The problem:
A verbatim copy of the listing is needed; pictures are to be left out.

****************

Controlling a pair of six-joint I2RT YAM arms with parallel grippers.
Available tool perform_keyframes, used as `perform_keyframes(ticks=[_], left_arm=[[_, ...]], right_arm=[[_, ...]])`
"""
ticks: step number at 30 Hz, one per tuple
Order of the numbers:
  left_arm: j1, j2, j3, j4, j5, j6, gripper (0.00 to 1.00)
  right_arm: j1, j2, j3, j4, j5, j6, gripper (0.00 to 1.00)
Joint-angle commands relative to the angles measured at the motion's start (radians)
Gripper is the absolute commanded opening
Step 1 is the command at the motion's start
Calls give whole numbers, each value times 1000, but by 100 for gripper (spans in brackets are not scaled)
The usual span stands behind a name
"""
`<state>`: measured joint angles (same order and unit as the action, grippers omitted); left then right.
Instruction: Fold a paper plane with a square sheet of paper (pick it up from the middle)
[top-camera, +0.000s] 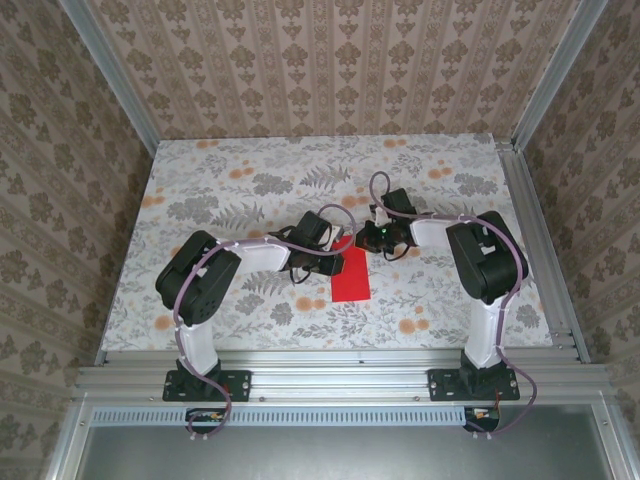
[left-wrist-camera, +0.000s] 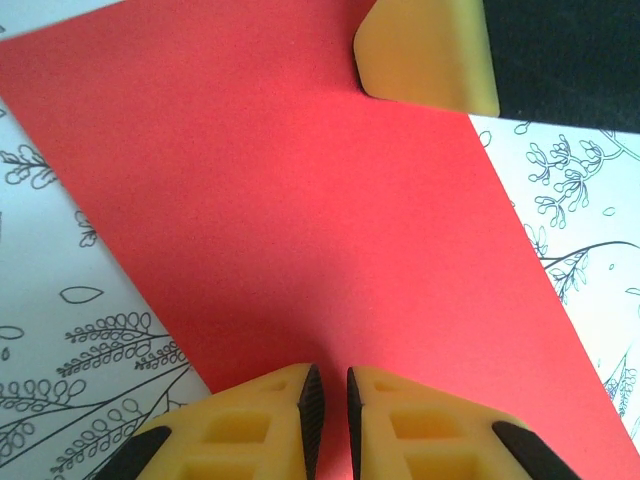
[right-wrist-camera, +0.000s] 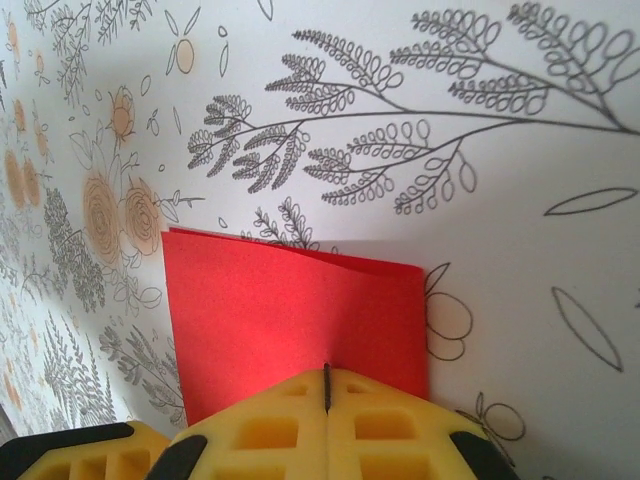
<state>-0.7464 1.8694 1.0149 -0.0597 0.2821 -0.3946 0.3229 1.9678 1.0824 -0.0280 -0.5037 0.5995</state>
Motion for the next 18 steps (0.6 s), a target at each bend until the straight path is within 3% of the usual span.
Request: perform_keyframes(ticks=[1,9,18], left_arm=[[3,30,-50,-200,-24,28,19],[9,30,-58,-204,-17,34,19],[10,42,-32,-207,-8,34,19]], right_arm=[[-45,28,4,-13,85,-32,1],[-83,-14,-16,11,60,-31,1],[-5,-91,0,29,34,16,2]])
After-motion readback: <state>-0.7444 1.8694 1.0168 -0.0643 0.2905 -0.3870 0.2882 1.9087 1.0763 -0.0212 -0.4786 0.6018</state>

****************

Solution for this problem:
Controlling a pair of six-joint I2RT YAM arms with parallel grippers.
Available tool perform_keyframes, used as `perform_keyframes(ticks=[_], left_arm=[[_, ...]], right_arm=[[_, ...]])`
"""
ticks: step number at 30 Hz, one per tuple
Order of the numbers:
  left_arm: j1, j2, j3, j4, j5, j6, gripper (0.00 to 1.00)
  right_arm: j1, j2, j3, j4, j5, j6, gripper (0.00 to 1.00)
Joint-angle commands relative to the angles measured at the motion's start (radians)
Gripper is the absolute commanded opening
Step 1 is the command at the motion's start
Calls give whole numbers, each value times 1000, but by 100 for gripper (spans in brackets are not scaled)
The usual span stands behind a name
"""
`<state>`: measured joint angles (same order and unit as the action, grippers omitted); left then right.
Instruction: Fold a paper plane with a square sheet of paper (pick it up from the middle)
[top-camera, +0.000s] 
[left-wrist-camera, +0.000s] 
[right-wrist-camera, +0.000s] 
<state>-0.7464 1.8694 1.0149 -0.0597 0.2821 -0.3946 0.3229 1.9678 1.0824 -0.0280 -0.5037 0.5995</state>
Motion for the next 18 steps (0.6 s), a target at each bend until the straight path is within 3% of the usual span.
Request: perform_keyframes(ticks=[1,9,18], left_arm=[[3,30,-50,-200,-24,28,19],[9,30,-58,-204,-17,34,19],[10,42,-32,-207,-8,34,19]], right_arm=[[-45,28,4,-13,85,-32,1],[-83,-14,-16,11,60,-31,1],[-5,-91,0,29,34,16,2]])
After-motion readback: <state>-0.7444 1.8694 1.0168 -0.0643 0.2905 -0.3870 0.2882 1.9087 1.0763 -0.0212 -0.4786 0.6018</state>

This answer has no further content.